This post will replay some of my thought process prior to investing in CardMunch. I’ll attempt to discuss not just the standard checklist features (“Is beta built?” “How much revenue?”) but also the intangibles that led me to jump in.
At startup presentations, I initially have interest in probably 1 in 4 deals, but in most cases any infatuation goes away after a little due diligence on the team and market. In the end, the actual hit ratio ends up much lower—in 2010, I’ve invested in 12 deals out of 237 seen, i.e., 5% of the deals I’ve seen, and I’m only counting the ones that came to me via a filter, such as angel group presentations, incubator demo days, and recommendations from angel friends. So, 95% of the time, fear/apathy/conservatism trumps excitement/greed for me.
Even with those twelve deals done in 2010, half of the time I still had a few minor reservations while I was wiring out the funds. However, in those other 6 deals, (or just 2.5% of deals I see) when I look deeper, everything I see gets me MORE excited—and that is the case with CardMunch. Different people have different steps they consider, but for me, Card Munch checked out on all of them. So, here’s how I approached reviewing the CardMunch opportunity, and I include rough weightings on the factors.
There are just 3 inviolate areas for any investment: 1) A large, addressable market; 2) a capital efficient business model which can create good margins; and 3) great people. The first two I don’t even have to consider carefully—you can normally disqualify a deal that doesn’t cut it in less than a 2 minutes. But most everything else takes some time. My rough weights are as follows:
10% Product: (with at least a beta product up and testable)
60% People: Who is the team? (Past experience, past SUCCESSFUL experience, technical chops, hunger, humility, coachability, advisory boards) Do I believe the CEO? Do I like them?

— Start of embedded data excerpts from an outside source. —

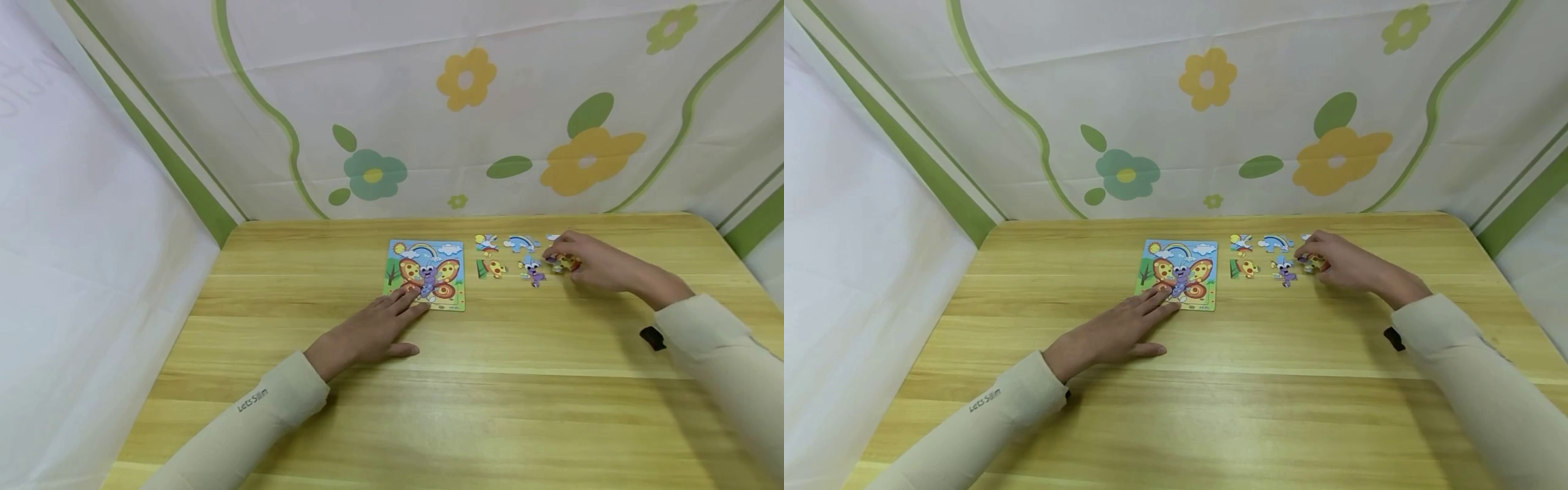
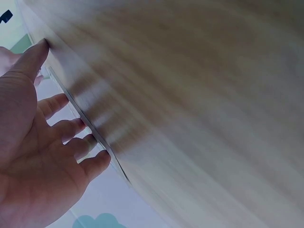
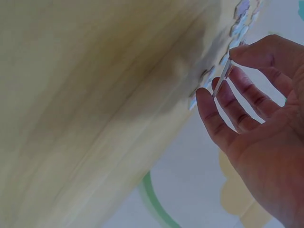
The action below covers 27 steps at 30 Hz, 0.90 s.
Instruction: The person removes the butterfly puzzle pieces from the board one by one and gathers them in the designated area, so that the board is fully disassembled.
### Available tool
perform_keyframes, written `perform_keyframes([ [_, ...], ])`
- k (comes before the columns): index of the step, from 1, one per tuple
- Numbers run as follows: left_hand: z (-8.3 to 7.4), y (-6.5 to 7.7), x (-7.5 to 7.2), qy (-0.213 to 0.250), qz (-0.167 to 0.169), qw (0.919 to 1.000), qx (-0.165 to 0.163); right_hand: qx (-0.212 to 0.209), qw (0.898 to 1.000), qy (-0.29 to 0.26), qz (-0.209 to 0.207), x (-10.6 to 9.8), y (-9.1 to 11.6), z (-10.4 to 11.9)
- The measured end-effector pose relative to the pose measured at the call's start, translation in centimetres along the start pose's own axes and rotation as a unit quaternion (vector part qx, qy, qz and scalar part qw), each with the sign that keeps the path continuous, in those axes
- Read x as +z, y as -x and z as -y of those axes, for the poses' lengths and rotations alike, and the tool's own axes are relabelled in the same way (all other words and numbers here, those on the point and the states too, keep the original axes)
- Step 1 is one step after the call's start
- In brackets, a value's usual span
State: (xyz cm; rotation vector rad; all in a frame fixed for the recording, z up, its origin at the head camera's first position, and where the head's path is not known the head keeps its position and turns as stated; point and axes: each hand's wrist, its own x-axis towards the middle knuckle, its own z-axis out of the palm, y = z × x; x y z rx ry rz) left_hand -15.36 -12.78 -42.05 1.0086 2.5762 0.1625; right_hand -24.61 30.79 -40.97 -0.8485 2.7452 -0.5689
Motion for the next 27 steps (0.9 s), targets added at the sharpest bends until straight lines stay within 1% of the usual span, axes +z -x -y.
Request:
perform_keyframes([
  [7,-0.1,0.0,0.0,0.000,-0.003,1.0000,0.000,-0.007,1.000,0.001,-0.005,0.5,0.7,-0.8],
  [14,-0.1,0.0,0.0,-0.001,-0.006,1.0000,0.005,-0.008,1.000,-0.009,0.001,0.8,1.0,-0.8],
  [23,0.0,0.1,0.0,0.001,-0.007,1.0000,0.006,-0.035,0.999,0.003,-0.013,1.1,1.2,-0.8],
  [27,0.0,0.1,0.0,0.002,-0.006,1.0000,0.004,-0.036,0.999,0.003,-0.020,1.2,1.3,-1.0],
])
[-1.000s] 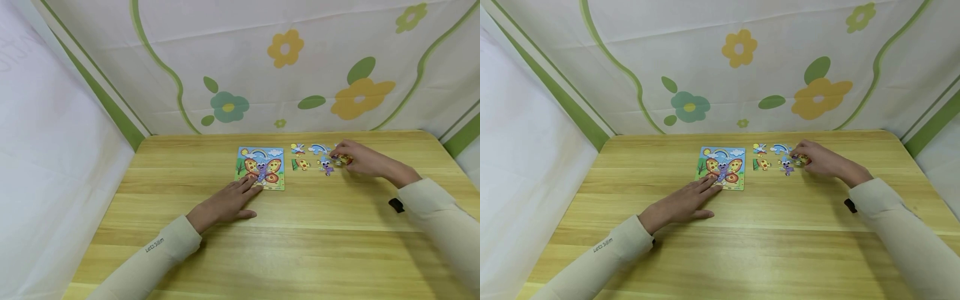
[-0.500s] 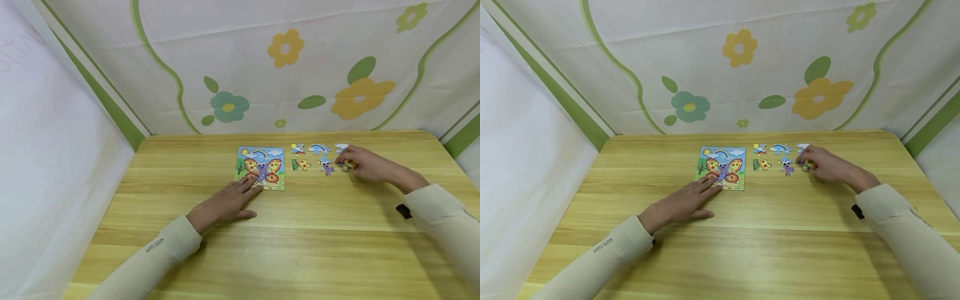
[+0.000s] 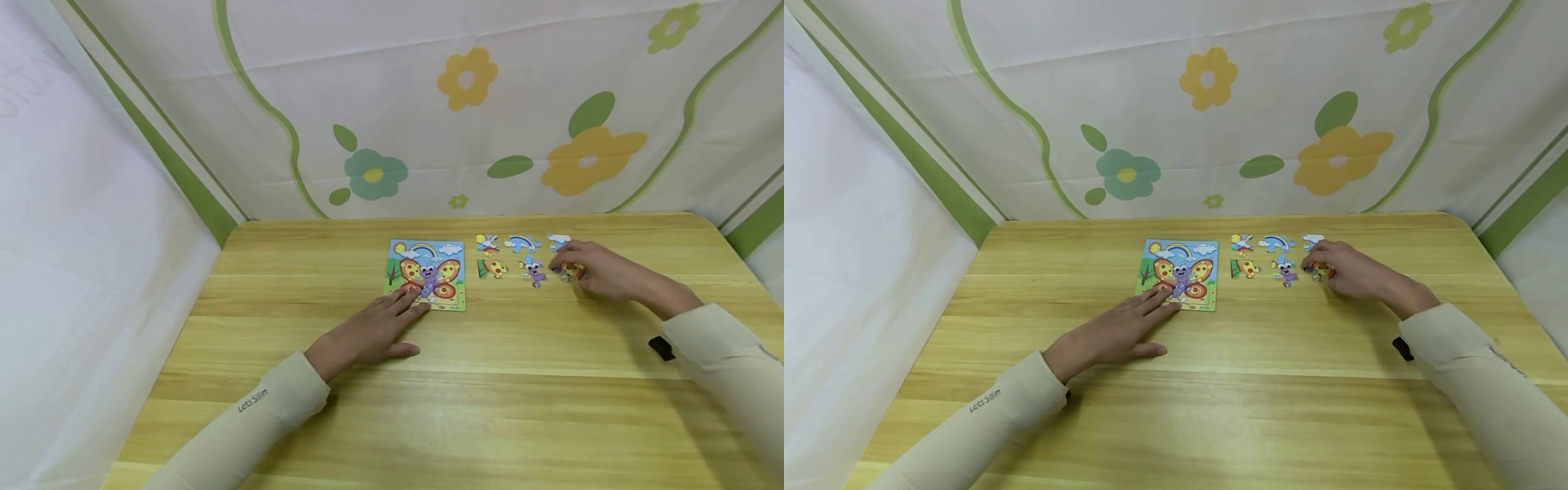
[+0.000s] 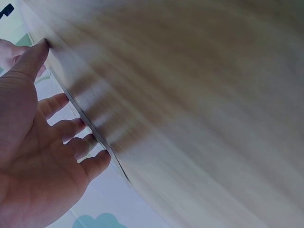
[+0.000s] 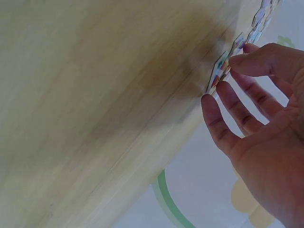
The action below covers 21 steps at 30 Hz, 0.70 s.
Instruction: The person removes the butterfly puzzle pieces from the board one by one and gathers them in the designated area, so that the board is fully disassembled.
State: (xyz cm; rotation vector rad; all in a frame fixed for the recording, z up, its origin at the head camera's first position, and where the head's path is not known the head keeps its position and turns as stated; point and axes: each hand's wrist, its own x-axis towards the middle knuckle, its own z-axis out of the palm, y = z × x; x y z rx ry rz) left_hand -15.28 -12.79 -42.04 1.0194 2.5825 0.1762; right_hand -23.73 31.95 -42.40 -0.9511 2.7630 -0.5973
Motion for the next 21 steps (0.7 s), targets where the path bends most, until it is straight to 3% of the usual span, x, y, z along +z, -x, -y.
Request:
perform_keyframes([
  [11,0.09,-0.10,0.08,-0.002,0.003,1.0000,0.000,0.020,0.999,0.039,-0.022,0.04,0.33,-0.33],
  [21,0.07,-0.15,0.03,-0.006,0.000,1.0000,0.003,-0.010,0.998,0.043,-0.043,0.20,0.43,-0.58],
])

10% Distribution: Who’s leading sales? Can they sell at the Startup (as opposed to Big Industry Leader) level? How will they reach customers? Also pricing, sales cycle, staffing requirements, etc.

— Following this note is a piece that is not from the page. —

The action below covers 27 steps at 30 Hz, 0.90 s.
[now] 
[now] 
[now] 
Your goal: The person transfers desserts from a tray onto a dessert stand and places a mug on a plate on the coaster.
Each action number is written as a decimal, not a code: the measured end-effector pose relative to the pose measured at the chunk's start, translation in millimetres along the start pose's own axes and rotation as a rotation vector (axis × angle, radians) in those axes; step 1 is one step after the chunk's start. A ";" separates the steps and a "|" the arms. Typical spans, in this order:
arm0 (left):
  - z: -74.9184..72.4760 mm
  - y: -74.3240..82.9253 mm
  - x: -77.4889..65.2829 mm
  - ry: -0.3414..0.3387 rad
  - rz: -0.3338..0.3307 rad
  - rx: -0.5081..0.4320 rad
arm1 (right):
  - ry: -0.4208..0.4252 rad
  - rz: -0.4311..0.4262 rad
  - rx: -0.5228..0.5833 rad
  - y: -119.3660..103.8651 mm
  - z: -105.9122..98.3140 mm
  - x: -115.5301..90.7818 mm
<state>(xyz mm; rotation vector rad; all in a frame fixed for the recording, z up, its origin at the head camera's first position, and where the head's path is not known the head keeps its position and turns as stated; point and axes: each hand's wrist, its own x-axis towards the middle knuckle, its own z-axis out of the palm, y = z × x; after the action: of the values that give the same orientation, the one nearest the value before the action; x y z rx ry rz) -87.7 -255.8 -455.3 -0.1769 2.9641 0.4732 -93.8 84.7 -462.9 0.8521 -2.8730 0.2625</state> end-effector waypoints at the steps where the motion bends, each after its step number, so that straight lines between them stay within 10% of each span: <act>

5% Operations: Is this scalable? Tested technology? Dependable outsourced vendors?
5% Social proof: Who else is investing, and do they bring anything besides money?
5% Price and Terms
5% Everything Else
PRODUCT (10%): What is CardMunch?
CardMunch solves the business card problem, allowing super-easy and accurate transcriptions of business cards. (The best description of the business card problem can be found on the blog of first investor and co-founder Manu Kumar.)
After going to an app on your mobile phone, you simply snap a picture of the card on the phone camera, and within an hour all contact information contained on the card has been uploaded, verified as 100% accurate by humans, and synched to your phone contact list. You can see the user pitch here , and the investor pitch here on AngelList.

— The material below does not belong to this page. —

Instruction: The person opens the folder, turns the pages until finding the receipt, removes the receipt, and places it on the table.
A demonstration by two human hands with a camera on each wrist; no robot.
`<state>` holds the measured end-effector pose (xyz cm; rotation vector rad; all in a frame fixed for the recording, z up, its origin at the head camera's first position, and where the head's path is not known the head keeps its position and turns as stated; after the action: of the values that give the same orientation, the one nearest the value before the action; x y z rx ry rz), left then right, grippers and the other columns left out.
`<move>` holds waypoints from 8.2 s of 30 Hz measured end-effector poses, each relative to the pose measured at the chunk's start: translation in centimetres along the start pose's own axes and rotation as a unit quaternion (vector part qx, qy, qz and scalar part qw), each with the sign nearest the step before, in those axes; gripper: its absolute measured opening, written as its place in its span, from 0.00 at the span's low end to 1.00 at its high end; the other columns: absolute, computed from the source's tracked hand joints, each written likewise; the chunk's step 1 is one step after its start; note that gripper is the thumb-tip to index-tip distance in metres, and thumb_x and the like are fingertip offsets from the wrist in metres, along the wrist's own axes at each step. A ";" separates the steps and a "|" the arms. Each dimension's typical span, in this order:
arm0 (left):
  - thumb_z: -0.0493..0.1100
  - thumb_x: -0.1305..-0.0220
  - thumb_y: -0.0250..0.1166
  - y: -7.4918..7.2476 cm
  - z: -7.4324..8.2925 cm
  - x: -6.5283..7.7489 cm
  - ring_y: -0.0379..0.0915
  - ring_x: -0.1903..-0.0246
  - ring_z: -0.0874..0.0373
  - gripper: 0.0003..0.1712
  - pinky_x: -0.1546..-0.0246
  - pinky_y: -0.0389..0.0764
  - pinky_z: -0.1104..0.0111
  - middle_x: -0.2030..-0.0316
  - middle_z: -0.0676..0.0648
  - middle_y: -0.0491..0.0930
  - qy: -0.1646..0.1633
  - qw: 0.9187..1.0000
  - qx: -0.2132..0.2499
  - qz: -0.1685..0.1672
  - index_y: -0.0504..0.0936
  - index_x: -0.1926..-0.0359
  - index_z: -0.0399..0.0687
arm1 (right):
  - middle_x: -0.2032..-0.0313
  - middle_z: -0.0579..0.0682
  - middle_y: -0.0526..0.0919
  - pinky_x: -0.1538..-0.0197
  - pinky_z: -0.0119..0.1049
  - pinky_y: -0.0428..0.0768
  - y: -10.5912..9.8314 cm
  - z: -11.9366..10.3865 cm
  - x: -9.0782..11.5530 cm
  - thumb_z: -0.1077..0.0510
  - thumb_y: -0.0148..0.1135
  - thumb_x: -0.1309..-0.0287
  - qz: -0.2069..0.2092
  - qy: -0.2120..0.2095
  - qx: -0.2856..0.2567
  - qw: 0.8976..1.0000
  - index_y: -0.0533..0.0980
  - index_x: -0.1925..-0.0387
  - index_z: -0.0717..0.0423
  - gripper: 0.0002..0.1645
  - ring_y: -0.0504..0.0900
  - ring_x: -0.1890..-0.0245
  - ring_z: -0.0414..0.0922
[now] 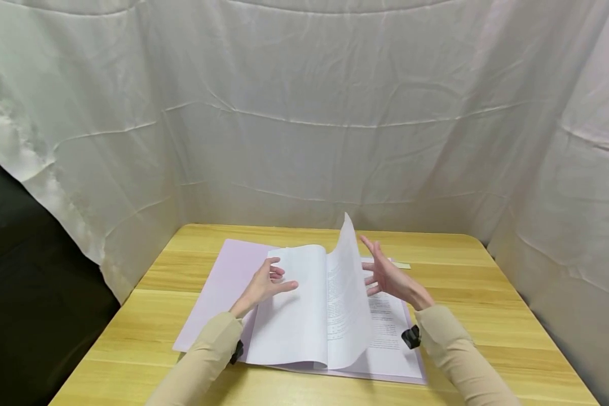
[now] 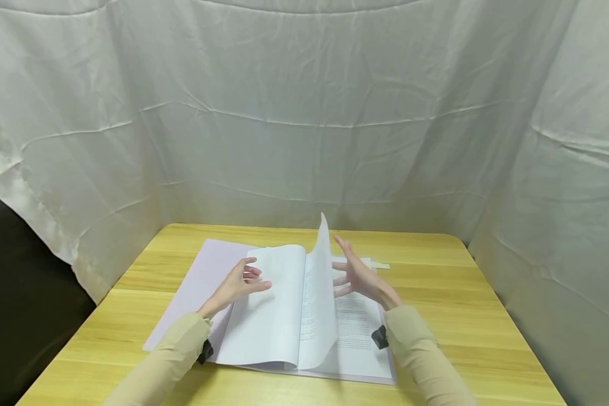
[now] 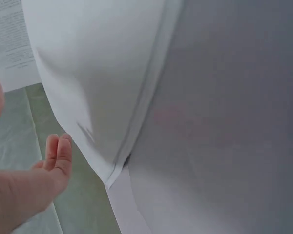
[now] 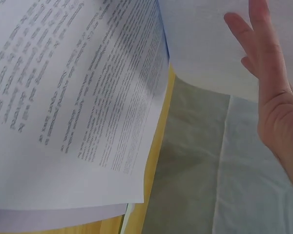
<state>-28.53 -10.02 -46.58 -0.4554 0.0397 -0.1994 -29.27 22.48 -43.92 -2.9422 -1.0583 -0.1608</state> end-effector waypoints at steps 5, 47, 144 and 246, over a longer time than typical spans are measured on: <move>0.47 0.38 0.73 0.5 0.2 -0.4 0.70 0.34 0.37 0.50 0.31 0.71 0.47 0.37 0.31 0.74 0.001 0.996 0.077 -0.040 0.54 0.25 0.34 | 0.22 0.71 0.41 0.43 0.67 0.77 0.3 0.0 -0.3 0.29 0.12 0.28 -0.020 -0.008 -0.020 1.000 0.23 0.23 0.23 0.36 0.71 0.36 0.74; 0.32 0.41 0.71 2.4 3.0 -1.6 0.84 0.62 0.56 0.42 0.52 0.87 0.57 0.51 0.34 0.83 -0.073 0.971 0.228 -0.022 0.64 0.28 0.39 | 0.32 0.67 0.71 0.51 0.43 0.83 2.2 1.1 -1.2 0.47 0.41 0.20 0.068 -0.027 0.185 0.980 0.54 0.22 0.55 0.33 0.79 0.50 0.67; 0.16 0.60 0.53 0.0 -3.8 -1.2 0.67 0.34 0.31 0.41 0.31 0.66 0.43 0.38 0.27 0.74 0.132 0.970 -0.176 -0.101 0.69 0.37 0.24 | 0.35 0.72 0.72 0.27 0.67 0.59 -7.1 5.8 -1.6 0.61 0.59 0.34 0.254 0.009 0.407 0.877 0.70 0.36 0.70 0.27 0.64 0.31 0.71; 0.47 0.28 0.62 1.2 -0.6 0.1 0.49 0.23 0.37 0.38 0.22 0.51 0.47 0.25 0.33 0.59 0.059 0.991 0.002 -0.116 0.57 0.25 0.37 | 0.48 0.55 0.82 0.53 0.46 0.86 -1.2 2.1 2.0 0.33 0.18 0.24 0.035 -0.021 -0.023 0.999 0.33 0.20 0.43 0.39 0.86 0.52 0.48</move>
<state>-28.31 -9.21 -47.66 -0.4431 0.1019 -0.4556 -28.30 24.80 -45.79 -3.0309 -0.9674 -0.1259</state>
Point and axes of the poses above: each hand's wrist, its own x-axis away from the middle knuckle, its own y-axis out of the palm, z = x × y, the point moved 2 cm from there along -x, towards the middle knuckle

In this case of CardMunch, it was easy for me to understand the product, because I had been an active and enthusiastic user of this app for two months before investing. Looking at the stacks of old, unfiled business cards on my desk, I also viscerally understand the problem, CardMunch’s value proposition, and the target audience, i.e., people like you and me.
Once I know what the product or service does, I ask myself if the product creates something useful and distinctive. This question keeps me on sector focus: for example, it stops me from considering companies related to fashion (may be distinctive, but of questionable utility) or the restaurant industry (definitely useful, but you can take away any single restaurant or chain and you still aren’t lacking for choices). CardMunch can offer a way to easily and inexpensively save time and accurately solve my business card problem, and I can do it at anytime from anywhere? Yes, CardMunch gets through the first round with zero deductions, and I’m trying hard to rule things out.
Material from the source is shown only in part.